** DATA FOR REVIEW **
+--

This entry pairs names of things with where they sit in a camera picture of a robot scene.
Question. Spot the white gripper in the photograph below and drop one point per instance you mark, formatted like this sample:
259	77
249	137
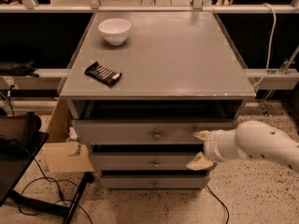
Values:
212	146

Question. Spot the grey top drawer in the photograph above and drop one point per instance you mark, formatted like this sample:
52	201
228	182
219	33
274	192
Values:
153	122

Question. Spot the grey drawer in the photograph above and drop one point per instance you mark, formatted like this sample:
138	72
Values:
178	179
153	122
143	157

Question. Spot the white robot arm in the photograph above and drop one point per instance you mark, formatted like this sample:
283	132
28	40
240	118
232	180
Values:
249	140

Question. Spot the grey drawer cabinet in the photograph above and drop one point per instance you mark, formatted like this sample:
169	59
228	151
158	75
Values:
136	106

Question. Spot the grey bottom drawer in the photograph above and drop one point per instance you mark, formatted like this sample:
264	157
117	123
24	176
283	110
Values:
178	179

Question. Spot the grey middle drawer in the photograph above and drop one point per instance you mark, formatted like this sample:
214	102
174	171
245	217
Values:
143	157

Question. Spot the black snack bar wrapper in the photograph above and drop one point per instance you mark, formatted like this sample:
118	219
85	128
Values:
102	74

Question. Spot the cardboard box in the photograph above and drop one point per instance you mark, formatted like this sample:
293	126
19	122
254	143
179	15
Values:
63	151

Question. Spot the white bowl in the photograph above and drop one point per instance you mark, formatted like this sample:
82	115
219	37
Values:
114	31

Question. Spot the brown bag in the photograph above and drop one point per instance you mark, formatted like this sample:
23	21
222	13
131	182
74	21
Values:
20	129

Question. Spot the black side table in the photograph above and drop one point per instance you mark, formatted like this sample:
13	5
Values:
13	167

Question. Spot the metal rail frame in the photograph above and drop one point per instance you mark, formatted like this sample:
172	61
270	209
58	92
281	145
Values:
149	8

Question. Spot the black cloth on rail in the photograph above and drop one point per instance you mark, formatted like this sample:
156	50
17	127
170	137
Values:
16	69

+--

** EXERCISE INSTRUCTIONS **
Across the listing above, find all lines where the word "drawer" is present and copy them.

** RESULT OF THIS TASK **
Question. Spot the grey top drawer in the photograph above and drop one point per instance you mark, formatted like this sample:
Question. Spot the grey drawer in the photograph above and drop one point per instance you mark, formatted like this sample:
Question. Spot the grey drawer cabinet in the photograph above and drop one point per instance you mark, formatted like this sample:
Question. Spot the grey bottom drawer in the photograph above and drop one point per instance you mark, formatted like this sample:
Question. Spot the grey middle drawer in the photograph above and drop one point per instance you mark, formatted like this sample:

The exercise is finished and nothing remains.